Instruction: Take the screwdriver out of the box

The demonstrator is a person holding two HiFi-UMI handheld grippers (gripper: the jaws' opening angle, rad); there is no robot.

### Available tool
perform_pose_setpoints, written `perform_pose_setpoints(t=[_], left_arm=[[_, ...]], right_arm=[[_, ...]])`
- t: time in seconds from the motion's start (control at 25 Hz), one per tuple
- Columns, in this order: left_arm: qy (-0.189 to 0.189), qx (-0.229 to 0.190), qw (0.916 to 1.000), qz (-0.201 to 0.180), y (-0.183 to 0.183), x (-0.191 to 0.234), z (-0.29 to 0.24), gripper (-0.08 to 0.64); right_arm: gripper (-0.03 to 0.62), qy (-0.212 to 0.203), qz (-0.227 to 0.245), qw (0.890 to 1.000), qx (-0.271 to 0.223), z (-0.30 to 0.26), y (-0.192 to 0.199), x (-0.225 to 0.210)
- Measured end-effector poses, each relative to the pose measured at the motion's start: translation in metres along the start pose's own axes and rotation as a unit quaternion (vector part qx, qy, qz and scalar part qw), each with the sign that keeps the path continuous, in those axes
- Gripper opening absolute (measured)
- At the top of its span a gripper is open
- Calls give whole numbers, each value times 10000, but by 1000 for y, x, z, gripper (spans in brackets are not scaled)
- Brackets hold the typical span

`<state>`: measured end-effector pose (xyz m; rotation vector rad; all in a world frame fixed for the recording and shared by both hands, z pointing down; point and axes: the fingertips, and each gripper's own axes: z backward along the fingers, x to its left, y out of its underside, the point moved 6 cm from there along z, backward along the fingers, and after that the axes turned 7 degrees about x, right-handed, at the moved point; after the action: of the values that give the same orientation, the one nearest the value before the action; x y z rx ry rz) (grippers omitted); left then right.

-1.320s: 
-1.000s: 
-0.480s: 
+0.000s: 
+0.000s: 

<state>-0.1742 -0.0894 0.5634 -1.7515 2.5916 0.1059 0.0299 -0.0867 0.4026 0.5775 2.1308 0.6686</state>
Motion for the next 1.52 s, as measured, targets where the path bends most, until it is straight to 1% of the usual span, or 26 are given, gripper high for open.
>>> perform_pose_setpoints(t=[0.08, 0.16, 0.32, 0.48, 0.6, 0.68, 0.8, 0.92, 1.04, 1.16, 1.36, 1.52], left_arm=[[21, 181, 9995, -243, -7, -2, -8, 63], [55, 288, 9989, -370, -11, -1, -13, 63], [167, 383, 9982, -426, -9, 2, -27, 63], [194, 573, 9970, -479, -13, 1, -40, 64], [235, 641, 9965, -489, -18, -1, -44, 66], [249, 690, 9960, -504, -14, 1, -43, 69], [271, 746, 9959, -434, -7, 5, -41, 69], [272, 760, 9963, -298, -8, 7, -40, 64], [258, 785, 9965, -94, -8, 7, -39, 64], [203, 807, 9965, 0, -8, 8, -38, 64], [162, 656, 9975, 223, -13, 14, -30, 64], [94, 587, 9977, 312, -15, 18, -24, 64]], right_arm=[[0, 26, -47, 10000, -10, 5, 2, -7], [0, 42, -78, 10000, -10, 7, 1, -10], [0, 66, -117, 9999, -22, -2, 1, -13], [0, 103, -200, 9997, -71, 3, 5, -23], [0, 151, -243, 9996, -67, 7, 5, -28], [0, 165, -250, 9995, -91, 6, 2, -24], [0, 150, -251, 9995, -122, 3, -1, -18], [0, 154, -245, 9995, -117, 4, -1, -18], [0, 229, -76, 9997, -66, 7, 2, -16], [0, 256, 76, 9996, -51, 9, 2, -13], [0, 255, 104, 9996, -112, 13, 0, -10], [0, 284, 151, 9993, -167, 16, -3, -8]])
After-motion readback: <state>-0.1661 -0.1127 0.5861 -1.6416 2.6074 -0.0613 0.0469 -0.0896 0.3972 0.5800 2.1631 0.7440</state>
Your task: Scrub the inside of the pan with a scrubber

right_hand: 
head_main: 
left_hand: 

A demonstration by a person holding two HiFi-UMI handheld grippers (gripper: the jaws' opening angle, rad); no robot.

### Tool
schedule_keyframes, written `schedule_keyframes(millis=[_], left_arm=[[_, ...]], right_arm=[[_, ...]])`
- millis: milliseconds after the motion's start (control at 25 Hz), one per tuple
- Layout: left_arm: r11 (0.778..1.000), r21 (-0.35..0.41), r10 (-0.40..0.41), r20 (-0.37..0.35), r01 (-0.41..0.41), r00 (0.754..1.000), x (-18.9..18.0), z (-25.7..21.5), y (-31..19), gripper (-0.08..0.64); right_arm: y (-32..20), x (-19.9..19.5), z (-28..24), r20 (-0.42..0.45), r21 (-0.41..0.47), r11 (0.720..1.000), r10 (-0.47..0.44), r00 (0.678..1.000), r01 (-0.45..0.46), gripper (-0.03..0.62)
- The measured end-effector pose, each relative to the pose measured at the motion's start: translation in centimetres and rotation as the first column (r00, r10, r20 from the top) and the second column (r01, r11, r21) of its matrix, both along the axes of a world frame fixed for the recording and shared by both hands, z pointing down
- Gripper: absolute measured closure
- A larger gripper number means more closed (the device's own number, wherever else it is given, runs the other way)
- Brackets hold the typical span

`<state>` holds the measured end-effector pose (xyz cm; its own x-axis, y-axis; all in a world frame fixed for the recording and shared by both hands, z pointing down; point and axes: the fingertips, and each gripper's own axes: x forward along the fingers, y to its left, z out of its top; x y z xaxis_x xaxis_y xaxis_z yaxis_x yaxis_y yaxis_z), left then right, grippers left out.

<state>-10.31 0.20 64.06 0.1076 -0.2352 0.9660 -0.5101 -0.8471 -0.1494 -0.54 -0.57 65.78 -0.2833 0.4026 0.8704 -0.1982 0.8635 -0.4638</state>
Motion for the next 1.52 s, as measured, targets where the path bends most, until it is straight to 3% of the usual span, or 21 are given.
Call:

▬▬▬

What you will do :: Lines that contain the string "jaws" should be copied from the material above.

Task solution ::
The demonstrator is a person holding two HiFi-UMI handheld grippers (gripper: the jaws' opening angle, rad); there is no robot.
A demonstration by a person holding two HiFi-UMI handheld grippers (gripper: the jaws' opening angle, rad); no robot.

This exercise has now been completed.